## WHAT THE EXERCISE ASKS
When a line below holds the string "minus", show that line.

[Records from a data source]

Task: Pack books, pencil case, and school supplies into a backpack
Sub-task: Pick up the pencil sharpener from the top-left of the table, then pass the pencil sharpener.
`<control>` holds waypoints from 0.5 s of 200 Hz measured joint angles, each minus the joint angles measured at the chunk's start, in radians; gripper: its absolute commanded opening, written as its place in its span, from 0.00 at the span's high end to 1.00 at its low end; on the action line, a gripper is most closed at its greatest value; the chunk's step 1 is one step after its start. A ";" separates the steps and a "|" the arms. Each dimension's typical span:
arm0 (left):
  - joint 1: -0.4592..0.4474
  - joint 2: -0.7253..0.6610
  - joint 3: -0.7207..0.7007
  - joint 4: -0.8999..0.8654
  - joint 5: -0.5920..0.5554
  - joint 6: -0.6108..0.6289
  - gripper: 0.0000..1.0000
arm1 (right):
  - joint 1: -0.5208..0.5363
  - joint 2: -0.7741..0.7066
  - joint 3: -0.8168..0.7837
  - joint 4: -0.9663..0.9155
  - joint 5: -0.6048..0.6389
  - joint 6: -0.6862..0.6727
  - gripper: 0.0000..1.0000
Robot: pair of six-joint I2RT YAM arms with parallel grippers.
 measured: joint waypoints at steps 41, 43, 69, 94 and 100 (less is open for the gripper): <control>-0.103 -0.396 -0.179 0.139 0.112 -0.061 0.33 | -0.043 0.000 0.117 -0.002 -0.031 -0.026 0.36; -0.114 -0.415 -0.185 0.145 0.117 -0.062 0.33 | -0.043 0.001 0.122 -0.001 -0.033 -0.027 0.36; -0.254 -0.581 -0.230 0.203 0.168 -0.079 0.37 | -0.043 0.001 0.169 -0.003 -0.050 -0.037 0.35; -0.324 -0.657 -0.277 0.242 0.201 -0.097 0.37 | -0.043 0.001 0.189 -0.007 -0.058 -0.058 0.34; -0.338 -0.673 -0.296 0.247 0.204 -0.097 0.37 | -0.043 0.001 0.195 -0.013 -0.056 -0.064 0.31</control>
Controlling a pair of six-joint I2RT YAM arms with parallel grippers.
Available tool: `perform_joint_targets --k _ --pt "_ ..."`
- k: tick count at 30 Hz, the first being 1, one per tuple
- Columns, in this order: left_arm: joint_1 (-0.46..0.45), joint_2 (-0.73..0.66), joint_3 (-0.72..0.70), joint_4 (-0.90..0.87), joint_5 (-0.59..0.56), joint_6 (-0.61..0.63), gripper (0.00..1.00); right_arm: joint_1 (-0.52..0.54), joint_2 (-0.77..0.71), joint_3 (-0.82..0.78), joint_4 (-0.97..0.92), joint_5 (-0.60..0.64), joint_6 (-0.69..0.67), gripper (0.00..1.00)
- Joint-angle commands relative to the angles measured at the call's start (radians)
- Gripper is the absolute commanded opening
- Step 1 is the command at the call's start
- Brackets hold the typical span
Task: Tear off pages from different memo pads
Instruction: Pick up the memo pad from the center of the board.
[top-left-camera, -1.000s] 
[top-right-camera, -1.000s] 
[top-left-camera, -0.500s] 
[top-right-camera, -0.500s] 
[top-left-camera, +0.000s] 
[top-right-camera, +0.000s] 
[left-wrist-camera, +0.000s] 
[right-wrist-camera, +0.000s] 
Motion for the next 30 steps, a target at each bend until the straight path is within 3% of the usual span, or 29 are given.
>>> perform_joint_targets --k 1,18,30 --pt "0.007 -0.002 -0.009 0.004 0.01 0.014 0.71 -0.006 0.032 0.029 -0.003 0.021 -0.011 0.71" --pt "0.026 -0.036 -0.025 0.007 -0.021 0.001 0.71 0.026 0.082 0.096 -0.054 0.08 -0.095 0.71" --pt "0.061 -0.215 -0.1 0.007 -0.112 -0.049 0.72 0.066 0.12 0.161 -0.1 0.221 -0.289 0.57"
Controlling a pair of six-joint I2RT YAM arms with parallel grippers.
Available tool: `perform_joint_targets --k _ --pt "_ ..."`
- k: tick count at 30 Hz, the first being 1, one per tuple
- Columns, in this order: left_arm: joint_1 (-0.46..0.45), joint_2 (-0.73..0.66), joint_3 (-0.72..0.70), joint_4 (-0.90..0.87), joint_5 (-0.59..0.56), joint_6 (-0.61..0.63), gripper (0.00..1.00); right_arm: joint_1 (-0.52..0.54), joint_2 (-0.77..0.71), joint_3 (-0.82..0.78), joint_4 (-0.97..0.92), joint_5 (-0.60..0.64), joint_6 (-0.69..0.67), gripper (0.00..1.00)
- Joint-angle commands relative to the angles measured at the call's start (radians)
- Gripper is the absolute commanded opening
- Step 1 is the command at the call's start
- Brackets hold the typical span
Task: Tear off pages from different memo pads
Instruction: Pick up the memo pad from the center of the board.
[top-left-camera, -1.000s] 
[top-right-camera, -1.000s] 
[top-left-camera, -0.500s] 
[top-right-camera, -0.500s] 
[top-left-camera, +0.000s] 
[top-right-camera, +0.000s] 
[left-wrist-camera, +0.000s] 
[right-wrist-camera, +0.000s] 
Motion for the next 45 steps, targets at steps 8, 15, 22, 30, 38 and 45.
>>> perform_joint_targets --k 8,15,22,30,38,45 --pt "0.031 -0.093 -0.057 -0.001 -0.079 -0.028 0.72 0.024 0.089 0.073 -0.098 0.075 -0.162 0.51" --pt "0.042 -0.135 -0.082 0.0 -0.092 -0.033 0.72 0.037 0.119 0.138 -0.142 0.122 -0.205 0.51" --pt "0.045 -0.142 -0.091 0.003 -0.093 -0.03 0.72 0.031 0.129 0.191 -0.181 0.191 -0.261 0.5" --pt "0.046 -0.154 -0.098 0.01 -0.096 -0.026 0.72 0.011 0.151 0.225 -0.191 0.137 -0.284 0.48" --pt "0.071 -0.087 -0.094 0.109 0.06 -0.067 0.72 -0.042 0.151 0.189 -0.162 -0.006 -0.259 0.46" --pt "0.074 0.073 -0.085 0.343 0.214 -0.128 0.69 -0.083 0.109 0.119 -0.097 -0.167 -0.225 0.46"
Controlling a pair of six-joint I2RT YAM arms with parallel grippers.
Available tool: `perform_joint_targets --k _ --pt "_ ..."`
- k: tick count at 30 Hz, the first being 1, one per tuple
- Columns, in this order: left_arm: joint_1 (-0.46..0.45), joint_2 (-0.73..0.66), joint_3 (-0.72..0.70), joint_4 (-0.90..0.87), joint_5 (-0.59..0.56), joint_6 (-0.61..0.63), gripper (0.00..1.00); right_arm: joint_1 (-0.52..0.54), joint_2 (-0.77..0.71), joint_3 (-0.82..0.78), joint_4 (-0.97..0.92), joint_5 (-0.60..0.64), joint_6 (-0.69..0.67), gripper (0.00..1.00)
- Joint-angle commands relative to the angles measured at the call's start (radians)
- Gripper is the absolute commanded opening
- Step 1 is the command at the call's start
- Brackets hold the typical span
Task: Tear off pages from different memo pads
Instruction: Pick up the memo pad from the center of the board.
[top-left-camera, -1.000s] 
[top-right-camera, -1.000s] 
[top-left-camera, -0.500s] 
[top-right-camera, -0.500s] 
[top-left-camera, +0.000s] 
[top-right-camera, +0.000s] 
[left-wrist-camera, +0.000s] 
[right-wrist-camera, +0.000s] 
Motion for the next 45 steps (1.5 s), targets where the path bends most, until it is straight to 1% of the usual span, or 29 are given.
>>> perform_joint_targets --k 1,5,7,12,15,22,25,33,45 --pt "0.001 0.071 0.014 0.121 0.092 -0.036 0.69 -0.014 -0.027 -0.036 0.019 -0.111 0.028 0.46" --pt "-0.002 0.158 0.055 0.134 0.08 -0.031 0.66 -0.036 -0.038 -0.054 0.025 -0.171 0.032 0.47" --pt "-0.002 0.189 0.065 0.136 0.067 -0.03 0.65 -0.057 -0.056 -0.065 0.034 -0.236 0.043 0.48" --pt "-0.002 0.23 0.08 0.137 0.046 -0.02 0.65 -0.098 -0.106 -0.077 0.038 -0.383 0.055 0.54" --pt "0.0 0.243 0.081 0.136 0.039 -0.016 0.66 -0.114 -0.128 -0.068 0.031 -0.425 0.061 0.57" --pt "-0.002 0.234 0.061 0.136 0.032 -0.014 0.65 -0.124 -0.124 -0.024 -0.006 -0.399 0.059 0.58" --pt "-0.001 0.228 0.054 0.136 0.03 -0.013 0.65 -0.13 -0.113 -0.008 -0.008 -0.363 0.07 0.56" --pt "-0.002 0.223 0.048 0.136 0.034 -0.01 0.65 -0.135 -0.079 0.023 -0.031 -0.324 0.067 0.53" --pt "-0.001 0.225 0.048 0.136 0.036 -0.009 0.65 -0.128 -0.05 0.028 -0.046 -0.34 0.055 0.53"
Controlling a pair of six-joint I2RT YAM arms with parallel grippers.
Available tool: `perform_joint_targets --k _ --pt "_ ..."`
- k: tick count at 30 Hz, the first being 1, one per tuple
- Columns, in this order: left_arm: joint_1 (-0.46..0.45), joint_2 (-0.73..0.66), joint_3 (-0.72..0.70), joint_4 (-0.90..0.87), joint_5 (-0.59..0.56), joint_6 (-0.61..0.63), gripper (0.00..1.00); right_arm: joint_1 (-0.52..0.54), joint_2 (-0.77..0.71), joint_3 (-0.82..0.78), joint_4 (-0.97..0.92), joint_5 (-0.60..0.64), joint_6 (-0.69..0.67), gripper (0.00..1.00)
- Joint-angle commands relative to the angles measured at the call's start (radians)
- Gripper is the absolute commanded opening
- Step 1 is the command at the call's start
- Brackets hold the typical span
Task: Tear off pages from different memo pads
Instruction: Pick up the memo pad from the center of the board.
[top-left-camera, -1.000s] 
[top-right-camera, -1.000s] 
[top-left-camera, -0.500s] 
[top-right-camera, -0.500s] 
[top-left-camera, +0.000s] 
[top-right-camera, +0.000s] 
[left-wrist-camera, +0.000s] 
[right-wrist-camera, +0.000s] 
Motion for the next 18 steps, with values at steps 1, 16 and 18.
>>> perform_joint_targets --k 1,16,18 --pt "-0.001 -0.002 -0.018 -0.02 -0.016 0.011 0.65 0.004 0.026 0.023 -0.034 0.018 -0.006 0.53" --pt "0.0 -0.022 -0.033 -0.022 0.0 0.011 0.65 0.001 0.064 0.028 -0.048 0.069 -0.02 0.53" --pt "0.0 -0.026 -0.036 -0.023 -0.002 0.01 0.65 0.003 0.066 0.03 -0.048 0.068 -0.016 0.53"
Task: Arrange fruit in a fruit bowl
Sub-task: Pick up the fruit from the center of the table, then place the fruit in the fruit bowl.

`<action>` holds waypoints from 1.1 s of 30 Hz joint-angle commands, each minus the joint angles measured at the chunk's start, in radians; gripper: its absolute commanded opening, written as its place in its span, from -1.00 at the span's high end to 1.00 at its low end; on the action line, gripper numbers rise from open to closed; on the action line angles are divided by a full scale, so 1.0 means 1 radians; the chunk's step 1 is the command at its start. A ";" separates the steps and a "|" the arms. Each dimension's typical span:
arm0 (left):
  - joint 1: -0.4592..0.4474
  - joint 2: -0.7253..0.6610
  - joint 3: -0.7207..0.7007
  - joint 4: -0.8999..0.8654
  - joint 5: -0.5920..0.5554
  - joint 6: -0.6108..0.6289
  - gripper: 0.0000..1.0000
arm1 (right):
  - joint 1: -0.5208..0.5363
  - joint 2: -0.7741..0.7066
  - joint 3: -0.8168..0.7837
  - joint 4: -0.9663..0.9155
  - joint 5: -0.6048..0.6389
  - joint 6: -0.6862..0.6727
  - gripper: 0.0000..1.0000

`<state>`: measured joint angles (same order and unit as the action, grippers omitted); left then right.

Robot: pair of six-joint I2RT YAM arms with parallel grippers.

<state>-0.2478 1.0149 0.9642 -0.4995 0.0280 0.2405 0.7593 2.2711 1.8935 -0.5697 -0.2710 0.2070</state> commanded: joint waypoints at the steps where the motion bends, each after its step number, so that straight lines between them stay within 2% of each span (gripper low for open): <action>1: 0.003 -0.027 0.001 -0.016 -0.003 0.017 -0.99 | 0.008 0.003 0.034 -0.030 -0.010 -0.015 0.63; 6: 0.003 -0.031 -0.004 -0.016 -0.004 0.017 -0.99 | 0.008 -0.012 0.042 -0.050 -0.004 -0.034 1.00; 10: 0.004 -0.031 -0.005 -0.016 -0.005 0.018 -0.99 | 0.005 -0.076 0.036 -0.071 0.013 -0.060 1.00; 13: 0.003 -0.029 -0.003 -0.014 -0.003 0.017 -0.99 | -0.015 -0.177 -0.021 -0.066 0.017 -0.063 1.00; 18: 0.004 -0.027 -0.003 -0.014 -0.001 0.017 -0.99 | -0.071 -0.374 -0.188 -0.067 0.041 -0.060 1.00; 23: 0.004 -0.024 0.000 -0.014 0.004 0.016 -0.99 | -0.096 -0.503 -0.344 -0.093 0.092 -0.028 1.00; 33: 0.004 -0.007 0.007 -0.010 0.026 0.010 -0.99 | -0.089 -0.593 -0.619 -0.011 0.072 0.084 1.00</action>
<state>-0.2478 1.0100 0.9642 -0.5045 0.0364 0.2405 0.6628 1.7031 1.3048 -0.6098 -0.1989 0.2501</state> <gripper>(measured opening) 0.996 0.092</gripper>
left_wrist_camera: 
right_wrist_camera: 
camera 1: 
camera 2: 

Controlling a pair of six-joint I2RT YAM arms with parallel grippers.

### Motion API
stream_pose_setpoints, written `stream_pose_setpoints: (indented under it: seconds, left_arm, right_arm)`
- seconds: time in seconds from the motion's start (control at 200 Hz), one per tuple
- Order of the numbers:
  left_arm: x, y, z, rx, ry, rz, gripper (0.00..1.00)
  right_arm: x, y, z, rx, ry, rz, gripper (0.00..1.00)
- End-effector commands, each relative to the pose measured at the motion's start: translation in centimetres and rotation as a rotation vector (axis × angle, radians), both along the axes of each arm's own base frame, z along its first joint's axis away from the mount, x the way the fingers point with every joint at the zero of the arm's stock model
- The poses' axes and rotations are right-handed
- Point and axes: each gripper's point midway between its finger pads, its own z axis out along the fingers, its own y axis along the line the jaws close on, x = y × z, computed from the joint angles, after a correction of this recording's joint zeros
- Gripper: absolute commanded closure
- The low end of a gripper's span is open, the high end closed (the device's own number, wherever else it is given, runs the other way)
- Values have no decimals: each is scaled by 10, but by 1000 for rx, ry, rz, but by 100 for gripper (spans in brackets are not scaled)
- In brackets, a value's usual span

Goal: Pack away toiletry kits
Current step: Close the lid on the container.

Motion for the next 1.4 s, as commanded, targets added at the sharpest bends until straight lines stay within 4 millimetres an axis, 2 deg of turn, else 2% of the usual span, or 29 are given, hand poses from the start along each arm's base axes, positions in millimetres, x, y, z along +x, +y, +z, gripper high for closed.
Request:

## REPLY
`<control>` holds waypoints from 0.5 s of 200 Hz measured joint angles, each minus the joint angles measured at the chunk's start, in radians; gripper: its absolute commanded opening, written as its place in its span, from 0.00 at the span's high end to 1.00 at its low end; on the action line, a gripper is most closed at its greatest value; the chunk's step 1 is one step after its start. A ";" separates the steps and a "|" the arms. Each dimension's typical span:
`<action>` holds waypoints from 1.1 s of 30 Hz joint-angle commands, each minus the joint angles measured at the chunk's start, in radians; gripper: its absolute commanded opening, written as its place in its span, from -1.00 at the span's high end to 1.00 at its low end; on the action line, gripper numbers rise from open to closed; on the action line angles are divided by a full scale, so 1.0 means 1 radians; the chunk's step 1 is the command at its start. A ";" separates the steps and a "|" the arms. Each dimension's typical span:

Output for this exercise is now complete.